Ridere del mondo

D. Velasquez, Democrito, 1628
Si racconta che Democrito, filosofo di Abdera, giunto alle soglie della vecchiaia assunse una strana abitudine. Ogni giorno egli si recava al porto della sua città, si guardava intorno e scoppiava a ridere fragorosamente. Forse perché eccessiva per un filosofo della sua fama, la sua risata non venne compresa dai concittadini i quali, sospettando fosse impazzito, chiamarono un medico. Ippocrate, giunto ad Abdera, visitò l’ilare paziente e rassicurò i concittadini: Democrito non era mai stato meglio. Semplicemente egli rideva del loro affannarsi per attività, cariche e affari vane e inessenziali.

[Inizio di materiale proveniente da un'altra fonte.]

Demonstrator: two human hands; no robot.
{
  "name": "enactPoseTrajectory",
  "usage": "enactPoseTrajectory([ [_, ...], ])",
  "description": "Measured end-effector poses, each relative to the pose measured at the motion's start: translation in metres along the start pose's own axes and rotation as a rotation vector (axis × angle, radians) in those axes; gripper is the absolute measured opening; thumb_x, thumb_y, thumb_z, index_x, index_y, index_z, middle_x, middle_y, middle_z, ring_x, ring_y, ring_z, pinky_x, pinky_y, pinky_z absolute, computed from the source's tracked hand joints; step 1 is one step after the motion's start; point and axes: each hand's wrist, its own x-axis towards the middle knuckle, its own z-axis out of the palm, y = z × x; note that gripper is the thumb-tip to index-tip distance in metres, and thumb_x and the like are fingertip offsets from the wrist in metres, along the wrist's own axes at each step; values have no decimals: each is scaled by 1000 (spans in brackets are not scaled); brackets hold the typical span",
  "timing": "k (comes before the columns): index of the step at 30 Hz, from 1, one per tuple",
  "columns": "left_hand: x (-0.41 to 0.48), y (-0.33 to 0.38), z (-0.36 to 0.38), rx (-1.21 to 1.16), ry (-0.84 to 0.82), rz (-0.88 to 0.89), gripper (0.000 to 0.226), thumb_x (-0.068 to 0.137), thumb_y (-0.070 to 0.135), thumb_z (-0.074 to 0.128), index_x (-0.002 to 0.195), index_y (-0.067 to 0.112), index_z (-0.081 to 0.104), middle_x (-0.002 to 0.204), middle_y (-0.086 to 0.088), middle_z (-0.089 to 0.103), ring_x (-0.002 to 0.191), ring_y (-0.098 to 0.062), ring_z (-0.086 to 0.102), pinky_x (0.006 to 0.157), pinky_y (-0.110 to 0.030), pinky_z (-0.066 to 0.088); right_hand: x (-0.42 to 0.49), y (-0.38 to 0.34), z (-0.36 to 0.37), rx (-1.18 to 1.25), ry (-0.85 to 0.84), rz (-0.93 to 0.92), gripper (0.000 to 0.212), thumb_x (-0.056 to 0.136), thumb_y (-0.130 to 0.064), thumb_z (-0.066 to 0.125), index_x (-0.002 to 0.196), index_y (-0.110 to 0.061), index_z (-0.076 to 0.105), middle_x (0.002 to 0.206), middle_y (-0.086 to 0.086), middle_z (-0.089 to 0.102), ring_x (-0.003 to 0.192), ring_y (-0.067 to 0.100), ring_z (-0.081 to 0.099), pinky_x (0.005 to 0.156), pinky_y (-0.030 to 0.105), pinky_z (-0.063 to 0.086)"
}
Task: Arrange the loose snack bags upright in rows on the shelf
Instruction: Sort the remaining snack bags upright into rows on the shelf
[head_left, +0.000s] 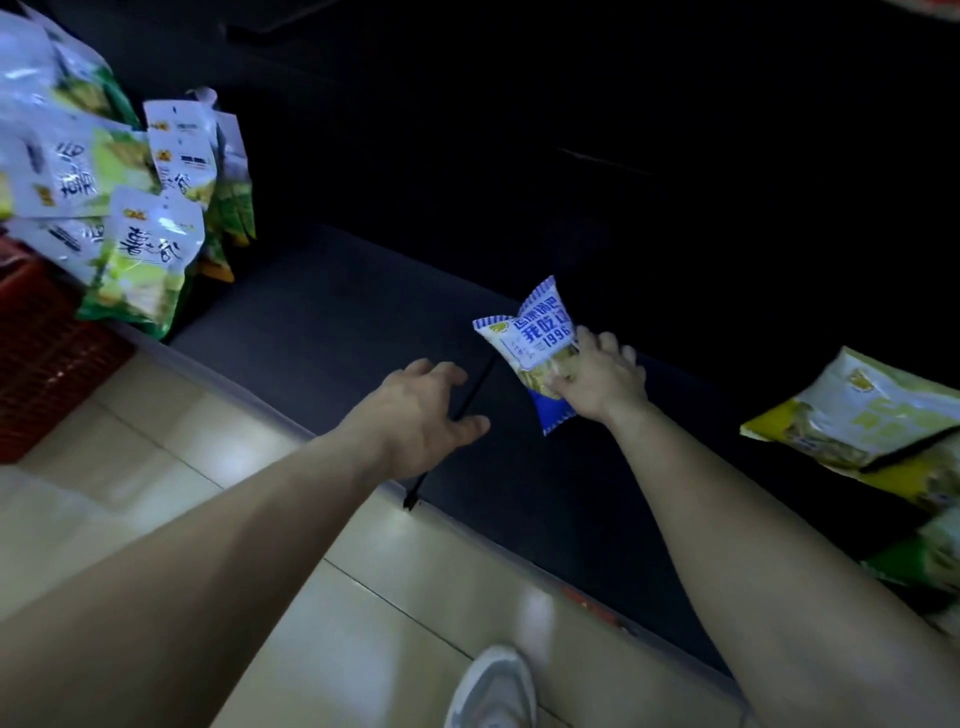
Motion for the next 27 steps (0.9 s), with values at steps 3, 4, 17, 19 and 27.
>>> enactPoseTrajectory([
  [3, 1, 4, -1, -17, 8, -9, 70, 89, 57, 58, 146, 24, 36, 147, -2, 38, 135, -25, 39, 107, -37, 38, -10, 6, -2, -24, 19, 69, 94, 64, -67, 77, 137, -17, 44, 137, 10, 40, 128, 32, 38, 103, 47, 36],
  [4, 0, 6, -1, -7, 3, -4, 70, 89, 56, 58, 146, 24, 36, 146, -2, 38, 135, -26, 39, 107, -37, 38, -13, 9, -2, -2, 13, 91, 95, 60, -68, 79, 133, -16, 46, 135, 11, 39, 128, 32, 38, 103, 47, 36],
  [17, -10, 36, -10, 48, -27, 45, 73, 85, 54, 65, 145, 22, 38, 141, -2, 42, 129, -25, 44, 102, -39, 42, -105, 43, -6, 269, -86, 8, 92, 52, -57, 89, 128, -27, 48, 118, -4, 50, 108, 17, 56, 89, 32, 47],
  [19, -15, 48, -12, 38, -23, 80, 81, 80, 57, 70, 146, 23, 38, 142, -2, 43, 129, -24, 45, 104, -39, 42, -130, 47, -26, 298, -65, -42, 97, 51, -56, 90, 132, -29, 45, 118, -7, 47, 106, 13, 54, 87, 31, 46],
  [27, -69, 124, -17, -271, -144, 345, 71, 54, 56, 87, 117, 37, 60, 111, 12, 68, 103, -4, 64, 98, -38, 50, -250, 81, -124, 218, 79, -152, 106, 46, -64, 87, 136, -32, 40, 120, -9, 47, 105, 8, 50, 84, 30, 44],
])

Con una risata Democrito seppellisce l’intero ordine della sua città. Quando il filosofo ride, il porto si arresta. I marinai smettono di sbarcare le merci, i passanti si fermano sulla banchina, i commercianti interrompono la contrattazione dei prezzi per voltarsi a guardare il filosofo che ride a crepapelle. Il flusso delle attività e dei commerci si interrompe, quasi magicamente. Il riso di Democrito sospende qualcosa di più dell’ordine che sostiene la città. Mentre la sua risata eccheggia in città, benchè non compresa, instilla il dubbio che l’ordine degli scambi e delle cariche non debba essere preso troppo sul serio. Come scrive Bataille, il riso “conserva una credenza senza crederci” costringendo a un esercizio antidogmatico in cui la mera logica fallirebbe. Il riso è un’esperienza immediatamente comunicabile e, al contrario di ogni argomentazione, inconfutabile.
Giocando con l’etimologia, potremmo dire che divertire è il contrario di convertire. Laddove una credenza viene assunta e obbedita con certezza nella conversione, il riso provoca una diversione di questa fede, in qualunque cosa esse venga riposta. Per questo usiamo dire che il riso è dissacrante: le convulsioni di pancia o le smorfie della labbra implicano una remissione irriverente delle certezze necessarie affinchè ogni ordine, sociale, economico, conoscitivo, religioso possa essere conservato.
Basta un gioco di parole ironico, l’enfasi maligna su un difetto, o gli stilemi più complessi del rovesciamento sarcastico, per indurci a ridere, ad aprire una faglia nella certezza riposta in ciò che è diventato l’oggetto del riso. Un nomignolo beffardo con cui canzoniamo amici, colleghi e politici conduce a una trasgressione inaspettata: inventando un nuovo nome, sospendiamo l’ordine designato da quello precedente. Quando ridiamo così di loro, pur sapendo la loro legge ci concediamo di non obbedirvi. Ecco perché abbiamo qui a che fare con ben più di un semplice ridimensionamento dell’altrui vanagloria: più che sminuire, il riso può giungere a mettere fra parentesi un intero ordine. Democrito, prendendo in giro il tal o tal’altro mercante, colpisce un bersaglio più vasto, ponendo un dubbio sul senso dell’affanno degli affari, della servitù alla ragione mercantile. Facendo la caricatura di un personaggio si può arrivare alla caricatura di un mondo, a riflettere su ciò che comunemente diamo per scontato.
Anche un nomignolo può diventare una piccola festa rituale dove ogni ordine e le sue interdizioni vengono oltrepassate sfiorando lo spazio del sacro, dove tutto è concesso. Pur se nel breve istante di una risata.